Músculos y articulaciones
La postura bocabajo supone un mal reparto vente del peso corporal. Hombros, caderas y rodillas reciben una carga excesiva que provoca inflamaciones y muscular fatiga. Con el tiempo, esa carga elevada incrementa el riesgo de lesiones articulares y limita la movilidad. El cuerpo se ve obligado a realizar más microdespertares para aliviar la presión y rompe el descanso continuado.

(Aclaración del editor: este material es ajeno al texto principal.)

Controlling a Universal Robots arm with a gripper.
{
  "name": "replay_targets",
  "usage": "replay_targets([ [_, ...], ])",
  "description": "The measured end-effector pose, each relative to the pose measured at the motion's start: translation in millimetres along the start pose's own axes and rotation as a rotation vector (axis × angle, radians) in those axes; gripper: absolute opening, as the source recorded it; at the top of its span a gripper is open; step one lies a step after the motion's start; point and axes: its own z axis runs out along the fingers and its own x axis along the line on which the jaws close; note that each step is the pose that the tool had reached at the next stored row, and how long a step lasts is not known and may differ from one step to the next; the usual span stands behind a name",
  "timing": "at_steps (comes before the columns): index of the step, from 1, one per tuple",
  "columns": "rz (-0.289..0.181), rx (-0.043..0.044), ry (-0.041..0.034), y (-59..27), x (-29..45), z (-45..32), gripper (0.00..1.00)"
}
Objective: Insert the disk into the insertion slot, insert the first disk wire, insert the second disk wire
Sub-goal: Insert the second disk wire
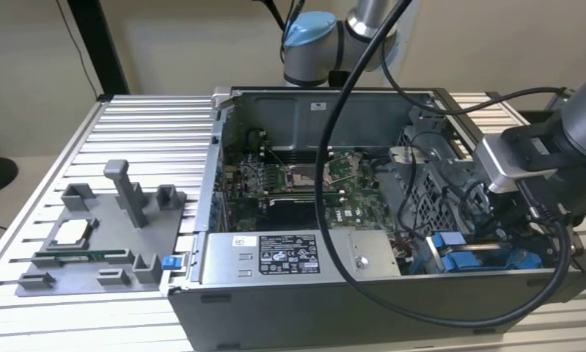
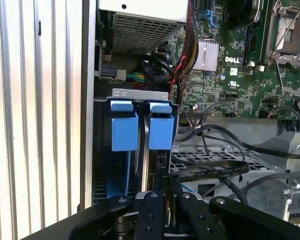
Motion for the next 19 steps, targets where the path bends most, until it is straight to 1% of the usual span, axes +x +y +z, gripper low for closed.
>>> replay_targets([
  [2,0.000,0.0009,0.0008,0.3,0.6,2.3,0.00],
  [5,0.000,0.0018,-0.0001,0.6,1.4,6.3,0.00],
  [10,0.000,0.0018,0.0003,0.6,1.4,6.6,0.00],
  [11,0.000,0.0020,-0.0008,0.6,1.5,7.2,1.00],
  [13,0.000,0.0020,-0.0037,0.6,1.8,8.0,1.00],
  [14,0.000,0.0020,-0.0040,0.5,1.6,6.3,1.00],
  [19,0.001,0.0013,-0.0074,-0.6,-2.2,-8.9,1.00],
])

Dormir bocabajo y los problemas cervicales
Al dormir bocabajo, se requiere que la cabeza gire hacia uno de los laterales de la cama para poder respirar. Mantener esta posición dorsal durante un determinado tiempo provoca la constricción de la columna cervical en una posición no natural. Atraerá pérdida de la alineación natural de las cervicales, estiramiento de los músculos que entrarán en un tónico persistente y entonces, al despertar es muy normal que se produzca una sensación de rigidez, dolor o falta de movilidad en el área cervical.
La reiterada práctica diaria de esta posición genera cada vez más deterioro de las vértebras cervicales. Con el tiempo, pueden aparecer contracturas en los músculos, y también dolores que pueden irradiarse hacia la cabeza o hacia los hombros, cuya consecuencia lastima la salud en general.
Riesgo de lesiones discales
La tensión crónica que recae sobre las cervicales incrementa la posibilidad de que se vean dañados los discos de la columna. Esto se debe a que la presión anormal podría dar pie a pequeñas lesiones que podrían derivar hacia problemas de mayor entidad. Por todo ello, estas alteraciones pueden generar dolor de larga evolución y limitaciones de la actividad. El dormir en posición prono durante años aumenta la incidencia de este tipo de problemas cervicales.
Otras consecuencias de dormir bocabajo
La posición de dormir bocabajo se asocia especialmente con una mayor lesión durante el embarazo, dado que el aumento de peso de la zona abdominal aumenta la presión que recae sobre la espina y disminuye el espacio presente. Esto provoca, entre otras cosas, problemas circulatorios y una gran incomodidad durante el sueño. Por otra parte, en las fases finales del embarazo, también se requiere ser una persona con gran aguante para poder dormir bocabajo sin sufrir, por otro lado, una gran incomodidad.
Beneficios puntuales
Dormir bocabajo puede ayudar a reducir los ronquidos y a respirar un poco mejor en ciertas circunstancias, pero los beneficios que podría suponer no compensan los daños que puede sufrir el cuerpo a la larga. Para las personas que no pueden cambiar de postura, una serie de pequeños cambios pueden ayudar a palear el efecto dañino de esta posición; por ejemplo, hay que intentar utilizar una almohada muy baja para reducir la tensión del cuello y poner algo bajo la pelvis para lograr una posición más neutra de la espalda.